Les cépages sont un peu comme les humains. D’un côté il y a des célébrités, que l’on voit partout, au point parfois de s’en lasser malgré leurs grandes qualités. Puis les ordinaires, plus banals, sans grands vices ni grandes vertus, mais parfois largement utilisés. Enfin il y a une foule de variétés obscures, rarement sous les feux de la rampe (ou pas encore) et confinées dans leur fief d’origine, malgré d’immenses qualités dans bien des cas.
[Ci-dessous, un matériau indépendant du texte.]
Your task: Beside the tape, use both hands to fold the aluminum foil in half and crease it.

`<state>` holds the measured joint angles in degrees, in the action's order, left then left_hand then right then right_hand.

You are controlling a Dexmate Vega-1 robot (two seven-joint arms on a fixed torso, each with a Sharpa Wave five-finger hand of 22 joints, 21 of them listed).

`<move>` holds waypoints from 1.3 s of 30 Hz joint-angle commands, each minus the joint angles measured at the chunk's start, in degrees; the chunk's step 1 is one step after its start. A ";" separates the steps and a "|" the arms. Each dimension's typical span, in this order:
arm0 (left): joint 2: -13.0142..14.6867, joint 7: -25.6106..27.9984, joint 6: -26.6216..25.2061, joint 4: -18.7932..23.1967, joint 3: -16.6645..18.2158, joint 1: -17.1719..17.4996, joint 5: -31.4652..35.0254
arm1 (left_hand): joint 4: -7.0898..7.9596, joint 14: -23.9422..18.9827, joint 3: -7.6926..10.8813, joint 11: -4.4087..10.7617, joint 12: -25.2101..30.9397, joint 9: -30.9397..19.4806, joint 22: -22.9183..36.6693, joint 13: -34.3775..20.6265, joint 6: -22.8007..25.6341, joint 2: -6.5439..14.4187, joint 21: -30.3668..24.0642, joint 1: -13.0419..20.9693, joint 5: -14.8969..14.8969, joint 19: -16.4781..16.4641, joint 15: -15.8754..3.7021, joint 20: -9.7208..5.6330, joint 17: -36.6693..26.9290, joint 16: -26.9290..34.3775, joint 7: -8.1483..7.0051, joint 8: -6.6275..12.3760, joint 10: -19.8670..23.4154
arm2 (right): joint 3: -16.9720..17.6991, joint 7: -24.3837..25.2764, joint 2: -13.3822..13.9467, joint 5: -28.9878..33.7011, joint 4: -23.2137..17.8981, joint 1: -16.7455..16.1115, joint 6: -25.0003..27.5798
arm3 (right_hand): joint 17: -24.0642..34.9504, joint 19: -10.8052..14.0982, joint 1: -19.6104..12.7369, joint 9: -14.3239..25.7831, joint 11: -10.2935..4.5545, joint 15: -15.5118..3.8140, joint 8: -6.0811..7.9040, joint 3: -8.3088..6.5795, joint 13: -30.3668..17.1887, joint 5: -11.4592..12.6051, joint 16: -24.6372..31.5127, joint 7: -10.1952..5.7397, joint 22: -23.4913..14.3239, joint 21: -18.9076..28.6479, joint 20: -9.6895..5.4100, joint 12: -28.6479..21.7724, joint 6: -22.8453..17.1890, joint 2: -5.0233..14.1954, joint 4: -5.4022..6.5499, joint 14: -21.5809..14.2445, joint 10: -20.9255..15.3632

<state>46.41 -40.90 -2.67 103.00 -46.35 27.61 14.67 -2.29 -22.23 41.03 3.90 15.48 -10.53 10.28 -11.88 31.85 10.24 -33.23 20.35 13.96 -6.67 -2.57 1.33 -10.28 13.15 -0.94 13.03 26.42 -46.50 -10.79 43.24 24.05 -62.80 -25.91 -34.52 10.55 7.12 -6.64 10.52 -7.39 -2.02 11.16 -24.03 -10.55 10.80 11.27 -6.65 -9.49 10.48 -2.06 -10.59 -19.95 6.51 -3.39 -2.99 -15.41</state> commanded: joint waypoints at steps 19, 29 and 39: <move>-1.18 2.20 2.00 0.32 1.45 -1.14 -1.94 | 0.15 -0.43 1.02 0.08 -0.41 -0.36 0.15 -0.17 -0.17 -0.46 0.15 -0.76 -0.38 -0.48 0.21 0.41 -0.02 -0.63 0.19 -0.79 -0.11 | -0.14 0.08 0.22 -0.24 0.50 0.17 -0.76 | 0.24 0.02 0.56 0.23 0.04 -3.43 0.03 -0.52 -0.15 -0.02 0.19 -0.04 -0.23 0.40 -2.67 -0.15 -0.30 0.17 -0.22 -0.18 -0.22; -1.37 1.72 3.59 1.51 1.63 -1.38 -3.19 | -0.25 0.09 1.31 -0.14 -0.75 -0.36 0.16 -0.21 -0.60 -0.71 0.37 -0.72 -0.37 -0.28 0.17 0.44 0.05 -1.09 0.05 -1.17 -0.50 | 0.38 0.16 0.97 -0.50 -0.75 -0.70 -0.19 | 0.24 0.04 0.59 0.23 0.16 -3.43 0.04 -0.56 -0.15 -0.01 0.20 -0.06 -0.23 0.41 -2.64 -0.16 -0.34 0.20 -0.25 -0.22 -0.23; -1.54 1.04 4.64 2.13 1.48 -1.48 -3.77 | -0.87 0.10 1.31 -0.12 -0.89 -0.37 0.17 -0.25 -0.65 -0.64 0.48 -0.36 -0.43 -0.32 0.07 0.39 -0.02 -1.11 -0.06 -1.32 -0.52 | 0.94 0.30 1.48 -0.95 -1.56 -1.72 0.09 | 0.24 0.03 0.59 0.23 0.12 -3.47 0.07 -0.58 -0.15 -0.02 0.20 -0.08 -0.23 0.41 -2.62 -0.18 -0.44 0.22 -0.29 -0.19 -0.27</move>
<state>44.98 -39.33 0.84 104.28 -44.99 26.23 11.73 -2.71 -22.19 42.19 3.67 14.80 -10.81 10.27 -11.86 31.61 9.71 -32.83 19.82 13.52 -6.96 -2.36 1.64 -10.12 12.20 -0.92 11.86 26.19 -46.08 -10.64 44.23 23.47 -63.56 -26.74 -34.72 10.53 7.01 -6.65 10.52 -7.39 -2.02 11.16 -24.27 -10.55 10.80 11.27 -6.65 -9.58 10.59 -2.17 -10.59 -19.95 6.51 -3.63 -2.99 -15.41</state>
Le lagrein, un cépage rouge et rare du Nord de l’Italie

Lors d’un récent voyage dans le Nord de l’Italie, j’ai eu de nouveau l’occasion de goûter quelques vins d’un de ces cépages que je trouve fort intéressants. Il s’agit du lagrein, un cépage rouge cultivé dans la vallée de l'Adige, dans les provinces italiennes du Trentino (Trentin) et d’Alto Adige (Haut Adige). Comme une autre variété locale, le marzemino, le lagrein descend de la variété teroldego (que l’on trouve aussi dans cette région) et se trouve donc lié, familialement, à la syrah, au pinot noir et au dureza (vieux cépage ardéchois). Il a probablement émergé dans une vallée appelée Lagarina, dans la province de Trentino, et on en trouve mention dès le XVII ème siècle dans les registres du monastère bénédictin de Murin près de Bolzano (la capitale de la province de l’Alto Adige).
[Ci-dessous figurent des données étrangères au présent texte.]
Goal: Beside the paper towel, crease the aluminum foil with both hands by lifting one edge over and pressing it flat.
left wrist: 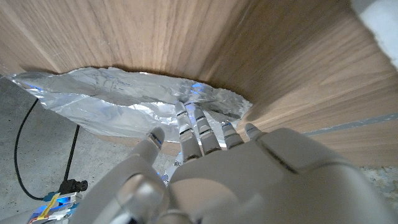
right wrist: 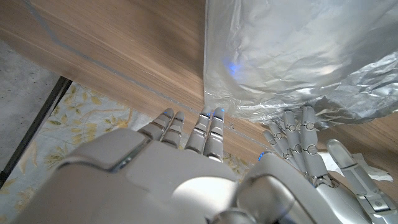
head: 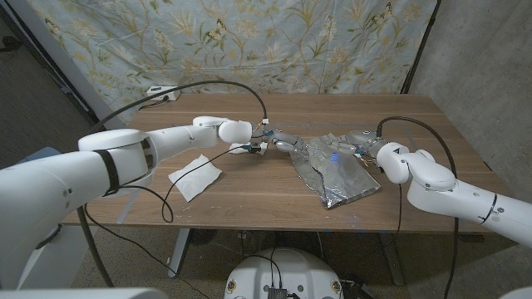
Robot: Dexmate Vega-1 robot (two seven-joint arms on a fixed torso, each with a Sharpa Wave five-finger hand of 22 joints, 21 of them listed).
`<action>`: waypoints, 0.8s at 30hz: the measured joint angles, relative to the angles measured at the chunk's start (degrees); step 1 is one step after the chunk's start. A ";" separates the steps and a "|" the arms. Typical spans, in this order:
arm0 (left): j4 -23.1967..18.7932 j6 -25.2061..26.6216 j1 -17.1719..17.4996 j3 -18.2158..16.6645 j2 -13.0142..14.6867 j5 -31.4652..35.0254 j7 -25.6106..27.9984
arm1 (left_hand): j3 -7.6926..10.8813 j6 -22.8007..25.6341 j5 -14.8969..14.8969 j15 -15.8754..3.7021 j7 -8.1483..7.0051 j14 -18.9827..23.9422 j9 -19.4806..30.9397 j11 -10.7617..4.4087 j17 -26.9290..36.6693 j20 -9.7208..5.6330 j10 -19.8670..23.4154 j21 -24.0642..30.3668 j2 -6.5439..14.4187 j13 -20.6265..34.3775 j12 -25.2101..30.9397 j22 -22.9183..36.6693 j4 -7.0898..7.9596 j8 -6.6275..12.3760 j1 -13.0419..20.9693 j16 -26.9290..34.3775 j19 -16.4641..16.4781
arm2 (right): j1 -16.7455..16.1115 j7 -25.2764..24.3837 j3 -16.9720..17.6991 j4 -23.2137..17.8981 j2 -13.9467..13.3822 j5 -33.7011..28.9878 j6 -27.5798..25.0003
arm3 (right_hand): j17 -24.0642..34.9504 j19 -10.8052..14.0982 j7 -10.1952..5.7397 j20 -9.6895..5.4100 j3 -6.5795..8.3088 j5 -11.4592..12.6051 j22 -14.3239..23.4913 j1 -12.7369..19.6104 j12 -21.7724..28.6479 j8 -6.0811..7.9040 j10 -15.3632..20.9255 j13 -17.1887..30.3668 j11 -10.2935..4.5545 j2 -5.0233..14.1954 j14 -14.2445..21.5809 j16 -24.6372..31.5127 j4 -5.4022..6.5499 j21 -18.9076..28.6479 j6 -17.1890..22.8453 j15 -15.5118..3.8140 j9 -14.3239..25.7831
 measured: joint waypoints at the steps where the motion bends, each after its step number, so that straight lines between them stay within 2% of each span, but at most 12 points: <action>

Autrefois, le lagrein était surtout utilisé pour produire un vin rosé appelé localement kretzer, consommé localement et surtout en été. Un rouge appelé dunkel était aussi produit, souvent en assemblage avec une autre variété locale, le schiava. Le moins que l’on puisse dire est que ces vins-là n’avaient pas grand intérêt mais, depuis quelques années, de bons producteurs, comme Alois Lageder (basé dans le village de Magrein), se sont penchés sur cette variété et en ont tiré de très bons vins, en mono-cépage ou en assemblage. La recette est bien connue : on fait attention à la matière végétale (clone, porte-greffe), on plante judicieusement et on cultive avec soin en limitant les rendements. Le lagrein donne des vins relativement colorés, possédant pas mal d’acidité et des tannins, disons, bien présents. Bien mené et élevé assez longuement, il est capable de produire un vin bien équilibré que je trouve plein de caractère et assez fin dans un style structuré, légèrement austère mais très digeste. Parfait pour accompagner des plats de gibier, par exemple.

Le lagrein est un cépage encore rare, on en compte autour de 500 hectares en production dans les deux provinces que j’ai mentionnées.  Les californiens et les australiens en plantent un peu, à titre expérimental, car la fraîcheur des vins peut être un atout dans certains assemblages de ces pays. A suivre.